With the May approaching, we here at the University of Southern California like many other universities around the nation prepare for graduation. For this reason I thought that I would write a post about who I would nominate as an honorary degree recipient in my field of sports psychology and sports rehabilitation. My decision was based on the following principles values that we bestow in our university mascot Tommy Trojan which are, being faithful, scholarly, skillful, courageous, and ambitious as well as those proposed by James Freedman in which an honorary degree "celebrate sublime and d achievement. While there were many people that came to mind I feel that there is one that stood out above the rest. That person is Herman Boone, former coach of T.C. Williams High School in Alexandria, Virginia. Many people are familiar with Coach Boone because of the movie Remember the Titans, which was based on his first year of coaching at this institution.

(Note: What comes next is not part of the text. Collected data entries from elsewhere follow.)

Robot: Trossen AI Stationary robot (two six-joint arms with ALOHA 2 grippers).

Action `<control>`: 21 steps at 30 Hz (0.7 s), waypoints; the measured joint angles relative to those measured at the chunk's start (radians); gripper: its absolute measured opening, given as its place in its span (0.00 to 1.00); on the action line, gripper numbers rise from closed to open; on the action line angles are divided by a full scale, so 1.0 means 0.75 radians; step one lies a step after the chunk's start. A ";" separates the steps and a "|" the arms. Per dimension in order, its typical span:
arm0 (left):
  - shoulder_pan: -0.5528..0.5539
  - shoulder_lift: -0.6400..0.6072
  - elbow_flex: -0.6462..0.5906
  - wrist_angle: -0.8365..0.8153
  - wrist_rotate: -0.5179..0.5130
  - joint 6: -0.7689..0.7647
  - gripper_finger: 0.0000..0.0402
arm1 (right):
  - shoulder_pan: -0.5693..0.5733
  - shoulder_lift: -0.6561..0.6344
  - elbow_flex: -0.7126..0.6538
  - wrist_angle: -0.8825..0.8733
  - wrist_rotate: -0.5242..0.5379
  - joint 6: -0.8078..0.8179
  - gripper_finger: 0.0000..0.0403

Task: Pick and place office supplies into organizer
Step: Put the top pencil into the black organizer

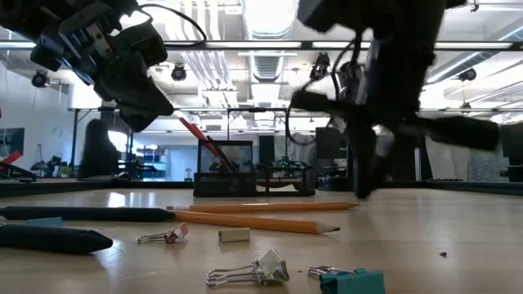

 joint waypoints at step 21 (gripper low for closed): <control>0.001 0.014 -0.003 0.000 -0.009 0.001 0.01 | -0.018 0.011 0.028 0.025 -0.058 -0.115 0.02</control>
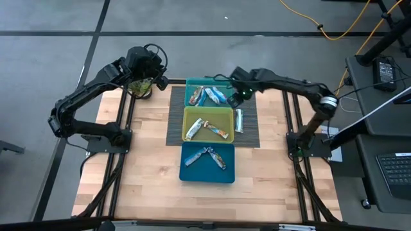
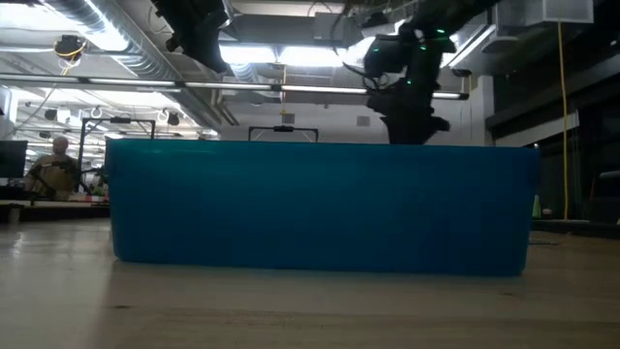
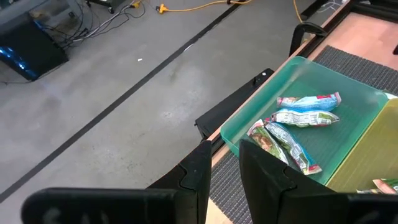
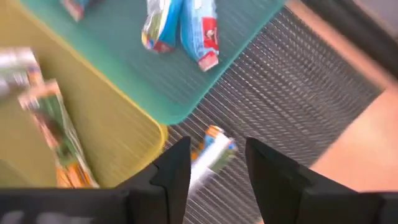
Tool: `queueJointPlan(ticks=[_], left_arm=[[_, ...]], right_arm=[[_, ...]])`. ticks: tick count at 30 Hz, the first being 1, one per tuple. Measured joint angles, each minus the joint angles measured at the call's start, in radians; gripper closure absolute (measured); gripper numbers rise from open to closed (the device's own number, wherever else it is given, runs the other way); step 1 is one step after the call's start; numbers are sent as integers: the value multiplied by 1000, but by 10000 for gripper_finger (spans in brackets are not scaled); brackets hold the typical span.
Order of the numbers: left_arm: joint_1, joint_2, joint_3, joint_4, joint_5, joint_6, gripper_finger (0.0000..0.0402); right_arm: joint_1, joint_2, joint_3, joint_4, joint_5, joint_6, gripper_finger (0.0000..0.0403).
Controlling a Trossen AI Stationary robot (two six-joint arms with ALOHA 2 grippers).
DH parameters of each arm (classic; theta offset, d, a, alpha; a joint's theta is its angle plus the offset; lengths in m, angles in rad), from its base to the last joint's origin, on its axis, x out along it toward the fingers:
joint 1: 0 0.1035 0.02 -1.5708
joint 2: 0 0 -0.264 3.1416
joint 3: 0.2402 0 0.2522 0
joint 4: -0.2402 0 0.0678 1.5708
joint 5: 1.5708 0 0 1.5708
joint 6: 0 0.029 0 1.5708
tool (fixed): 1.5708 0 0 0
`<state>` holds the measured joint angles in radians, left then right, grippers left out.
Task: Pick and place Granola Bars by type
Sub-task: Put the yellow granola bar into the yellow bin
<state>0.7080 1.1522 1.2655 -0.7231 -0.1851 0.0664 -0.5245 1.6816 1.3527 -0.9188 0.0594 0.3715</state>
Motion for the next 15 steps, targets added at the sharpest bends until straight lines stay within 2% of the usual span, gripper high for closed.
queueJointPlan(ticks=[4,9,15], left_arm=[[0,0,0,0,1,0,327],[0,0,0,0,8,0,327],[0,0,0,0,43,0,327]], right_arm=[[1,-76,-148,185,-59,147,249],[14,-73,-245,237,-87,201,245],[29,-69,-334,304,-114,259,198]])
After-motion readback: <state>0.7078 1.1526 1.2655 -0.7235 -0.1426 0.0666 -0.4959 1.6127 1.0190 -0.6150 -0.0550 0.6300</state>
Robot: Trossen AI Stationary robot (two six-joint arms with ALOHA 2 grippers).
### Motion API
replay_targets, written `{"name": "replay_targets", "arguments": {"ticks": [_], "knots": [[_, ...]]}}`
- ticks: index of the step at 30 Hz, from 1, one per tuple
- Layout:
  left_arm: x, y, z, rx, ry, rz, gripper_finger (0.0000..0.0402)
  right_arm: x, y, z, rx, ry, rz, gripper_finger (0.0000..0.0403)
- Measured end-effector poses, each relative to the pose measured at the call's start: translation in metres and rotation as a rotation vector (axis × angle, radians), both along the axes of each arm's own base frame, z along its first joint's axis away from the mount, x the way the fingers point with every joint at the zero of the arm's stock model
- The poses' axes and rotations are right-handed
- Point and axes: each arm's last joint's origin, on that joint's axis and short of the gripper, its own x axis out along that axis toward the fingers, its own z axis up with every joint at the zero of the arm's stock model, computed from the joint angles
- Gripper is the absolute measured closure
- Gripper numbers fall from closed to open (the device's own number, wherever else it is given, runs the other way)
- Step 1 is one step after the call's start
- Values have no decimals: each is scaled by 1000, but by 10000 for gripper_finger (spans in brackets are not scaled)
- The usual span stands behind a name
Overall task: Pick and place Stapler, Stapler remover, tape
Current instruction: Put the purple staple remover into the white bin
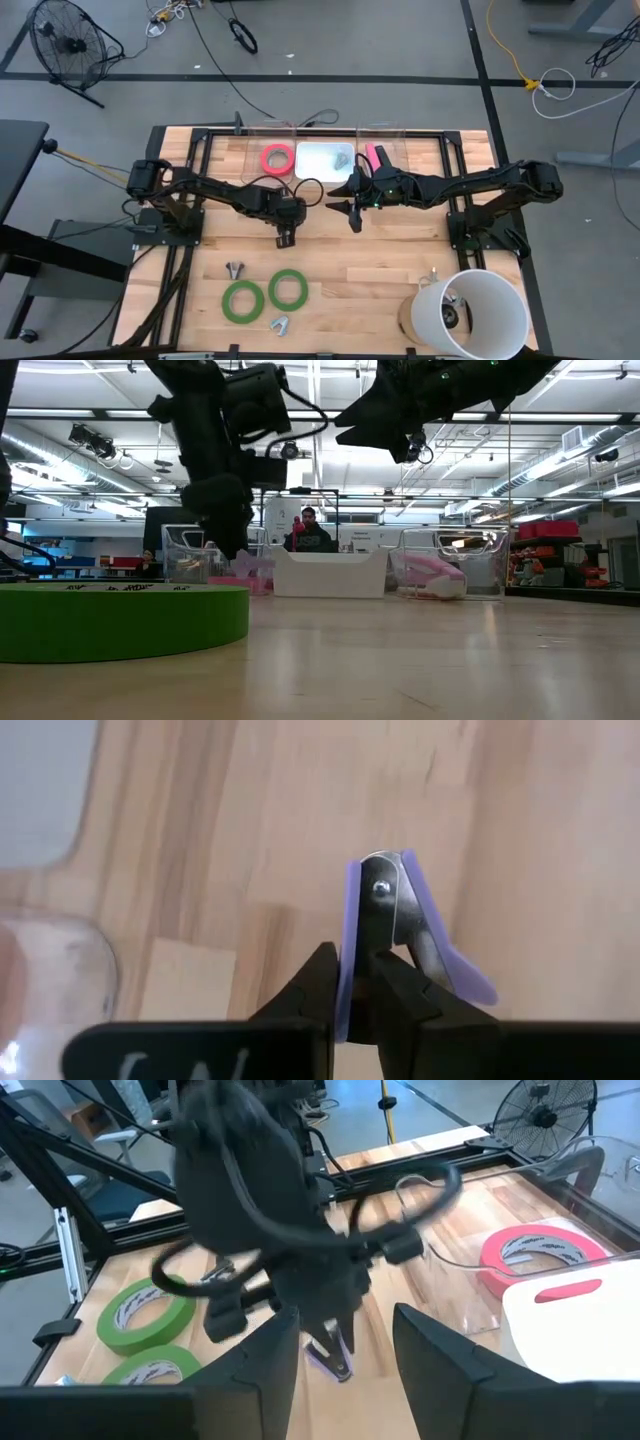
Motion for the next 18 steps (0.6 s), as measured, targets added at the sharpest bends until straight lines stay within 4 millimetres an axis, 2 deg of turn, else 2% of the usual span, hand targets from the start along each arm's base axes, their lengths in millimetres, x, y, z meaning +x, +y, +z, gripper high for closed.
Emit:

Coming into T.C Williams High School in 1971, Boone was faced with an enormous challenge of coaching a mixed race team. T.C. Williams was a high school formed from the integration of three schools in Alexandria. This was a court ordered integration, so while the courts were ready for the schools to integrate, most of Alexandria was not ready. During this time, racial tensions were high and he was taking the place of an all white team with hopes from the community that it would be Coach Bill Yoast, a legendary white coach with several years seniority that took over the team. Instead Coach Yoast was named assistant coach by Herman Boone and Coach Boone officially took the challenge not only to put together a winning football team, but to teach his players to respect him and each other, and he also had to deal with gaining the respect in the community of Alexandria and the football community.

As a football coach he demanded perfection from his players starting from the day they met. This was shown by him leading the Titans to a perfect season. Coach Boone had to overcome adversity not just on the playing field, but in life. He wanted to show that the color of a man's skin does not matter but his actions do. Coach Boone brought together an entire community through a game. By doing what he did in Alexandria he kept alive a dream that his mentore, Martin Luther King Jr. had which was to have a dream.

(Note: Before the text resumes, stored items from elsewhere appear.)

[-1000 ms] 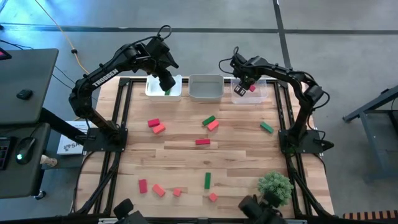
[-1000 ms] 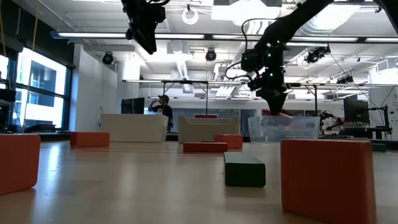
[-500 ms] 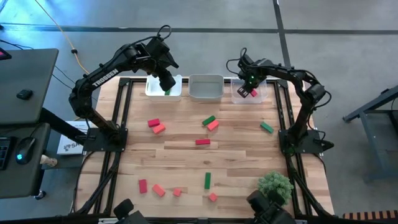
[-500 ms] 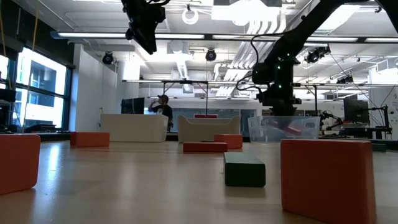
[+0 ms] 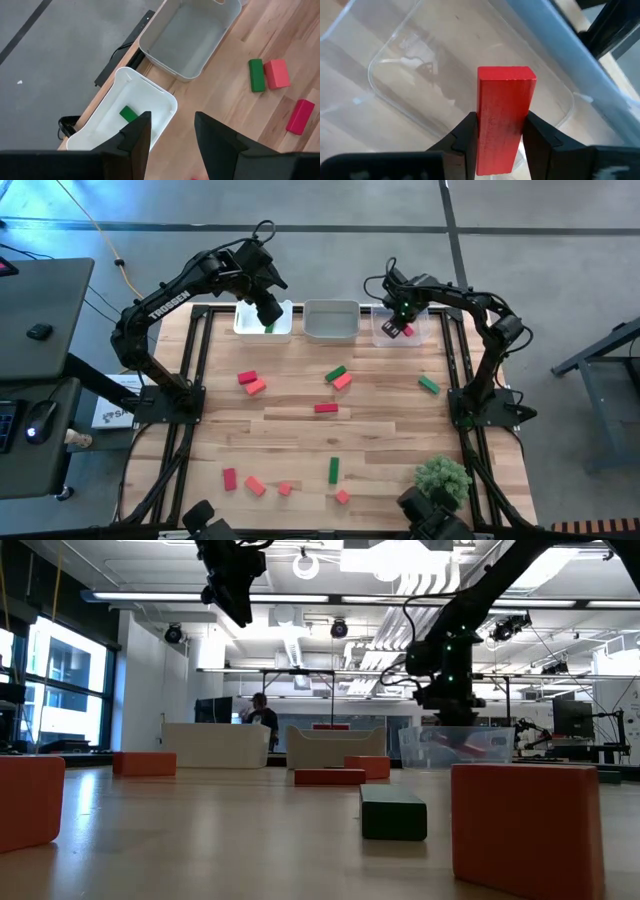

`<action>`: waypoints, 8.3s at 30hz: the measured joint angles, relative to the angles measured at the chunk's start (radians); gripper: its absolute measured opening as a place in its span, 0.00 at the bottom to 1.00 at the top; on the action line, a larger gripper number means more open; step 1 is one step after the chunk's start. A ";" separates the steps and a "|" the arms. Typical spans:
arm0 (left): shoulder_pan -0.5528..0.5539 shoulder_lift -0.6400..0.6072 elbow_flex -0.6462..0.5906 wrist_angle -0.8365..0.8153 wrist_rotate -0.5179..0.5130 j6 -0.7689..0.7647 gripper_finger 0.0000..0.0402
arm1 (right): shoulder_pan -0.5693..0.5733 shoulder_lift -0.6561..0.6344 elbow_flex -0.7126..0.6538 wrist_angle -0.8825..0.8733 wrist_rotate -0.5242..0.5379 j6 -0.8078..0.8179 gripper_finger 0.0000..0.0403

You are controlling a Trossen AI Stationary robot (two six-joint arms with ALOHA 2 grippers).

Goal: Sort & place blocks by color
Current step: Put the red wooden block into the transparent bin, then put the orange wooden block into the gray bin

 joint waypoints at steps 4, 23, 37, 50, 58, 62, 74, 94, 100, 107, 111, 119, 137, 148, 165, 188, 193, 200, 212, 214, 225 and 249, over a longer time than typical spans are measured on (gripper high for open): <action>0.000 0.000 0.000 0.000 0.000 -0.002 0.35 | 0.000 0.001 0.000 -0.017 -0.013 0.004 0.24; 0.000 0.000 0.000 0.000 0.000 0.000 0.35 | 0.000 0.002 0.000 -0.015 -0.009 0.030 0.36; 0.000 0.000 0.000 -0.001 0.000 -0.027 0.36 | 0.000 0.002 0.001 -0.016 0.003 0.048 0.37; 0.004 0.000 0.000 -0.046 -0.050 -0.155 0.50 | 0.000 -0.121 0.001 -0.016 -0.027 0.050 0.37; -0.053 0.000 0.000 -0.085 -0.010 -0.277 0.51 | 0.000 -0.261 0.001 -0.004 -0.050 0.065 0.37; -0.123 -0.001 -0.026 -0.106 -0.022 -0.303 0.51 | 0.000 -0.318 0.001 0.011 -0.069 0.076 0.37; -0.282 -0.001 -0.230 -0.115 -0.026 -0.387 0.52 | 0.037 -0.399 0.002 0.029 -0.128 0.150 0.37; -0.423 -0.116 -0.643 -0.065 -0.026 -0.523 0.49 | 0.198 -0.399 0.002 0.029 -0.125 0.345 0.37; -0.448 -0.154 -0.727 0.003 -0.016 -0.541 0.49 | 0.243 -0.398 0.002 0.029 -0.125 0.391 0.37; -0.468 -0.146 -0.814 0.076 0.004 -0.546 0.49 | 0.286 -0.398 0.002 0.029 -0.122 0.415 0.37; -0.468 -0.147 -0.846 0.123 0.008 -0.559 0.49 | 0.305 -0.398 0.002 0.029 -0.094 0.423 0.37; -0.459 -0.147 -0.882 0.218 0.007 -0.568 0.49 | 0.317 -0.398 0.002 0.029 -0.080 0.426 0.37; -0.457 -0.145 -0.979 0.349 -0.059 -0.602 0.49 | 0.317 -0.398 0.002 0.029 -0.080 0.423 0.37; -0.428 -0.145 -0.979 0.351 -0.071 -0.597 0.49 | 0.317 -0.398 0.002 0.029 -0.081 0.422 0.37; -0.415 -0.068 -0.978 0.360 -0.049 -0.575 0.49 | 0.317 -0.397 0.002 0.029 -0.081 0.414 0.37; -0.415 -0.047 -0.977 0.374 -0.009 -0.529 0.27 | 0.317 -0.397 0.002 0.020 -0.081 0.424 0.37; -0.422 -0.074 -0.967 0.374 0.011 -0.521 0.27 | 0.316 -0.397 0.002 0.021 -0.111 0.460 0.37; -0.437 -0.142 -0.909 0.383 0.010 -0.513 0.27 | 0.316 -0.397 0.002 0.059 -0.229 0.487 0.37; -0.431 -0.232 -0.754 0.496 0.125 -0.441 0.28 | 0.317 -0.397 0.002 0.224 -0.389 0.362 0.37; -0.429 -0.232 -0.730 0.522 0.131 -0.436 0.28 | 0.317 -0.397 0.002 0.255 -0.390 0.346 0.38; -0.405 -0.232 -0.653 0.668 0.201 -0.373 0.28 | 0.317 -0.397 0.002 0.527 -0.548 0.331 0.53; -0.374 -0.232 -0.640 0.821 0.238 -0.200 0.28 | 0.500 -0.397 0.002 0.740 -0.645 0.178 0.56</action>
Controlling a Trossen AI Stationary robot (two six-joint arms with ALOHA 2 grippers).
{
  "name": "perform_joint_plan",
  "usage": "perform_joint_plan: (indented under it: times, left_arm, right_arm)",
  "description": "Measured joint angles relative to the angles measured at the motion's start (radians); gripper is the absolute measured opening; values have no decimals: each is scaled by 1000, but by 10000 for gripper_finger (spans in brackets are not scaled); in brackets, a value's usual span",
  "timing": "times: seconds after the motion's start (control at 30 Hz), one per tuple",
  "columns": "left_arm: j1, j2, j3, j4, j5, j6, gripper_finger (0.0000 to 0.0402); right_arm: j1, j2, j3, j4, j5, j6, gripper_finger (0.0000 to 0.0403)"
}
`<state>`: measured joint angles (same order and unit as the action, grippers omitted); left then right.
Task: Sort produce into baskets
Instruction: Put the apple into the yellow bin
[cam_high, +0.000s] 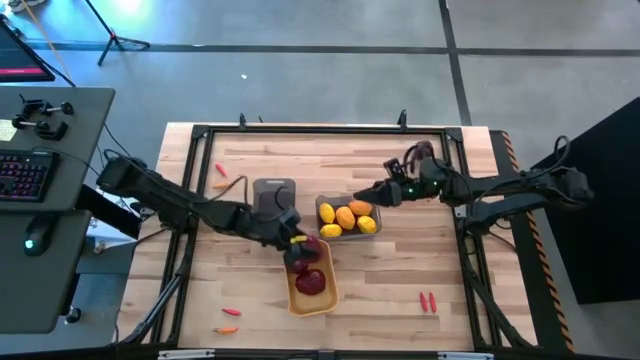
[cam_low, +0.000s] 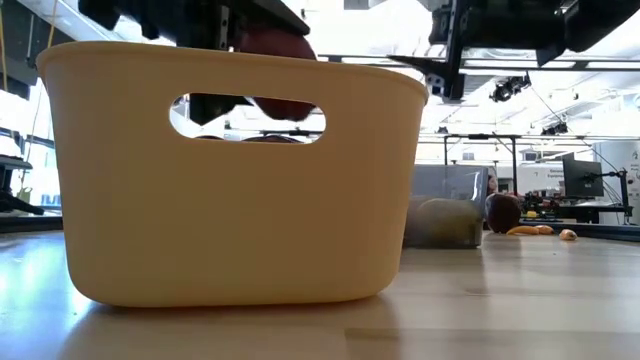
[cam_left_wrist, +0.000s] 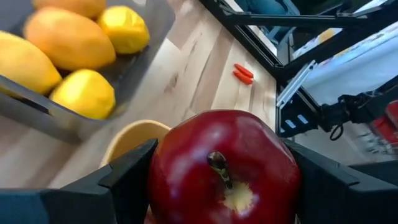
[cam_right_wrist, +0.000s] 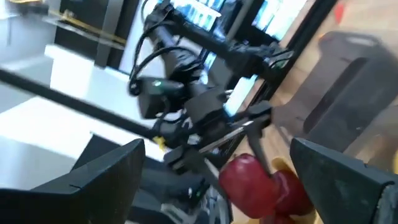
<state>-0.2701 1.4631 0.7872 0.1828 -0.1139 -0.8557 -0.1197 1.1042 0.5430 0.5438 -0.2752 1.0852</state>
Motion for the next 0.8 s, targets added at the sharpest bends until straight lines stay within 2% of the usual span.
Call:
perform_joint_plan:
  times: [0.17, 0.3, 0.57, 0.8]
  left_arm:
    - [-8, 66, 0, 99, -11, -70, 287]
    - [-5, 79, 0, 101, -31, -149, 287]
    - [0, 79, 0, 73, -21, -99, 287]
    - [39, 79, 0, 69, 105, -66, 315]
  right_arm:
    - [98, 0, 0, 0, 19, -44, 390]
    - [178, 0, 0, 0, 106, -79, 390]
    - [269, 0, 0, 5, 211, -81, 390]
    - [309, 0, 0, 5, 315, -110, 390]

I feel that Coach Herman Boone fits right in to the standard of Tommy Trojan and therefore a righteous nominee as an honorary graduate of USC. His battle with adversity, his involvement in the community and being a family man I believe has earned him this rightful nomination. Since Coach Boone has retired from his very successful coaching career at T.C. Williams High School, he spends his time giving presentations around the world about respect, teamwork, community involvement and importance of character. Another great honor in his name is the trophy given in the U.S. Army All-American Bowl, which is a game between high school All-American seniors from the East and West side of the country, is named after him. If he were to speak to us at graduation he would speak of his struggles within a community. He would impose on us the morals and ideas that he placed on his team; brotherhood, teamwork, and the acceptance of change. And he would want us to remember everything that his team did for their community and apply it to the world today.

He is truly a person of great character, integrity and a symbol of social transformation. He overcame a time of racial tension and was also a very good coach. He is an all around man. While officially retired from coaching the game of football, he is still a coach. He coaches and motivates people’s lives. He is an outstanding role model to all those in my field and to all those that aren’t.